Ellen misses her career and New York City and the passionate love affair with Leo. The issue she must resolve: “How can I truly love the one I’m with when I can’t forget the one who got away?”
To read an interview with Emily Giffin from the “Atlanta Journal Constitution” about her life in that city, click here.
Below is a description of the city in Giffin’s book that caused quite a reaction among Atlantans. (Click here to read their comments.)

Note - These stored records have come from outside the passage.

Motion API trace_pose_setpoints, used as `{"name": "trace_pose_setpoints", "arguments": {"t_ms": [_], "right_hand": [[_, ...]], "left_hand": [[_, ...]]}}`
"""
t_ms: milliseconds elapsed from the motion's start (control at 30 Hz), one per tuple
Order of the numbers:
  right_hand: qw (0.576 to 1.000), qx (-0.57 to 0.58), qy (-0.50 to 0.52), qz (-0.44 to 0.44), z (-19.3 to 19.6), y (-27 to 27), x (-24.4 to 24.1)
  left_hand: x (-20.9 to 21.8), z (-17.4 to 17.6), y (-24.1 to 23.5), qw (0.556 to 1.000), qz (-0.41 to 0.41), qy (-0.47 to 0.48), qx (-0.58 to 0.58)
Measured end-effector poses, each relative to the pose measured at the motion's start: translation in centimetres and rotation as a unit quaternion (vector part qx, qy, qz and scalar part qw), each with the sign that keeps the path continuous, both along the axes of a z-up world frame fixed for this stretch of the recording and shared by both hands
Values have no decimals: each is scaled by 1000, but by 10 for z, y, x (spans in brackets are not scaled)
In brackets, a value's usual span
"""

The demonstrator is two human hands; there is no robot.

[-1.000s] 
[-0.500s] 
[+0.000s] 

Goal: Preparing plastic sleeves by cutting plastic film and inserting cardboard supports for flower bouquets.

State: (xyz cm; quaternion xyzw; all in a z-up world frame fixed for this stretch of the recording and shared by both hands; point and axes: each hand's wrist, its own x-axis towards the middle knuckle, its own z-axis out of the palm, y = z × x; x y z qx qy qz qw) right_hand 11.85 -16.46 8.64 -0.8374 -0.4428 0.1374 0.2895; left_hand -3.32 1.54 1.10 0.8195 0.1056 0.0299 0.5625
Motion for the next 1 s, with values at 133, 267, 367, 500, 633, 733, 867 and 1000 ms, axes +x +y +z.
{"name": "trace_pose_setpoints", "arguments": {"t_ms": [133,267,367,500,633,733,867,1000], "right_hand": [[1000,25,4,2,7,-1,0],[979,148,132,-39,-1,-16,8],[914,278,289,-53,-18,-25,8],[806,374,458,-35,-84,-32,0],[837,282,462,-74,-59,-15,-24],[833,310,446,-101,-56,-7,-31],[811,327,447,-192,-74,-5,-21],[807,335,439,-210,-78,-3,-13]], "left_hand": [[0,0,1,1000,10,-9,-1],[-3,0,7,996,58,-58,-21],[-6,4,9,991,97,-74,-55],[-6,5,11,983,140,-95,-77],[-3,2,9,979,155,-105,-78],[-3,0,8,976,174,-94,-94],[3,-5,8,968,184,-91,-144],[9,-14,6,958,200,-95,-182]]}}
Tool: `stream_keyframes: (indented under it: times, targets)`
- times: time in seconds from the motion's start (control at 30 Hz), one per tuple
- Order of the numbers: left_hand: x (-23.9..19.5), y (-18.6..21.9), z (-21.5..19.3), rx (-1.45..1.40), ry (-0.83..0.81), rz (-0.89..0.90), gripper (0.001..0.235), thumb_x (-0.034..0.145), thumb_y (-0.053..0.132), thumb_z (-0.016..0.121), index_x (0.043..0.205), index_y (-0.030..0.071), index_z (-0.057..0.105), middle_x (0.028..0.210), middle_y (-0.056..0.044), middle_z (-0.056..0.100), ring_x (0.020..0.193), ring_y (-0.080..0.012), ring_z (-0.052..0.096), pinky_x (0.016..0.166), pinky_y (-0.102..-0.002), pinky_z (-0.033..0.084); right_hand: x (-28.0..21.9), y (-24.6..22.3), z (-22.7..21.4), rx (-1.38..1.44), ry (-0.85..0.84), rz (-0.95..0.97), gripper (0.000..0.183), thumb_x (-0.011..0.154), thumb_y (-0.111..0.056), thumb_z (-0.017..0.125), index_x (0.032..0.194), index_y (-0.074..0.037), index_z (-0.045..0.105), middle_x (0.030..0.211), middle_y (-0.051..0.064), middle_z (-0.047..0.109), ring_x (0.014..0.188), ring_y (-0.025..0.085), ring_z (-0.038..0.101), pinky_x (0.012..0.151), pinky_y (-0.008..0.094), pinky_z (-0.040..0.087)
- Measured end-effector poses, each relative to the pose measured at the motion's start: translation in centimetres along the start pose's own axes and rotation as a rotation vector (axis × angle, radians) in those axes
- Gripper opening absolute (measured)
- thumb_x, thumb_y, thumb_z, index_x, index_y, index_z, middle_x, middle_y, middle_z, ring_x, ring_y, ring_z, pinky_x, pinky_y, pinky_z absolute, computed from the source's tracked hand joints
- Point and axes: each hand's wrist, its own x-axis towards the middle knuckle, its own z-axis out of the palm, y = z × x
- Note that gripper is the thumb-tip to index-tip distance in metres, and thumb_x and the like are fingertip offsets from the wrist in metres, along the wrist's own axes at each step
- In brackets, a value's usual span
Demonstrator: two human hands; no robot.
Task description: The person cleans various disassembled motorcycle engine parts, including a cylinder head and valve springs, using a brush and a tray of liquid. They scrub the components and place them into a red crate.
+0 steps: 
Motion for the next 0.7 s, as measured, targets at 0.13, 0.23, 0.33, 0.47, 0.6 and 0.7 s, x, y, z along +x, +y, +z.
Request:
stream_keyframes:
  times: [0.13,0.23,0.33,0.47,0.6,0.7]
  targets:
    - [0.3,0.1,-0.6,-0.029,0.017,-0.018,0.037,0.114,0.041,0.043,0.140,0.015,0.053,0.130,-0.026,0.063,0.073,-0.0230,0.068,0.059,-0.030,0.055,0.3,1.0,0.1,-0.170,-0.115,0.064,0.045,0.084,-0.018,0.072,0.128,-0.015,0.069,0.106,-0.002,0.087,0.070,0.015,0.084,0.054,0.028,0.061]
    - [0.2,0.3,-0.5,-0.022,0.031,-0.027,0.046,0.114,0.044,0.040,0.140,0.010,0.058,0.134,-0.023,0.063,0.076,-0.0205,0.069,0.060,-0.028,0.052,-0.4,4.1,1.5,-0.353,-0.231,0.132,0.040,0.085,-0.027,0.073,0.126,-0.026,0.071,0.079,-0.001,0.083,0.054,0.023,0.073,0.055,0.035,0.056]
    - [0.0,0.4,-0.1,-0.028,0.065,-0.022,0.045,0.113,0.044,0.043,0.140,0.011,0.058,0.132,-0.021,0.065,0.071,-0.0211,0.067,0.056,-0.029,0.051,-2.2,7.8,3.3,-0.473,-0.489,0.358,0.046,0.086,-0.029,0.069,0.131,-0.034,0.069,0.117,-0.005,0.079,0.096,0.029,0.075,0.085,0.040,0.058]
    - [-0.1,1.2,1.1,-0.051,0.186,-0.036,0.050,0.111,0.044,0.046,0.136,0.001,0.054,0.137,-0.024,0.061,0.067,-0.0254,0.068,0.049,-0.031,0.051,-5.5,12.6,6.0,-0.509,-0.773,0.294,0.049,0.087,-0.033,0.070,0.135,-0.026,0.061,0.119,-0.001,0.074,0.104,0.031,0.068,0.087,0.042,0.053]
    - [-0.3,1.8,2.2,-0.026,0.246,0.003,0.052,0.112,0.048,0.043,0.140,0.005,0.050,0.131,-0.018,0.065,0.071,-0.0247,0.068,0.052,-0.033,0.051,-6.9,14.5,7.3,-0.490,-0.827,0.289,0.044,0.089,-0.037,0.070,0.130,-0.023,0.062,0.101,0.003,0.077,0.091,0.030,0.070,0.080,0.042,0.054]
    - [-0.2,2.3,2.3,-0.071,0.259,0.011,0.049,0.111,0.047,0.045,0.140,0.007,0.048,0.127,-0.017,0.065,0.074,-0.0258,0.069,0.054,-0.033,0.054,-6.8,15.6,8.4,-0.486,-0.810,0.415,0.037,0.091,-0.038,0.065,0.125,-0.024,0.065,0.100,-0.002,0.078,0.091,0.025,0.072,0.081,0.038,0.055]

“A life sentence of having to sit in traffic and having to drive everywhere, even to grab a cup of coffee or a quick manicure. Of sterile strip malls and no late-night delivery options. Of mindlessly accumulating shiny, unnecessary possessions to fill the empty spaces in our sprawling home …Of still, sweltering summers with Andy off playing golf and tennis every weekend and no chance of a white Christmas. Of saccharine-sweet, blond, blue-eyed Lilly Pulitzer-wearing, Bunco-playing neighbors with whom I have virtually nothing in common.”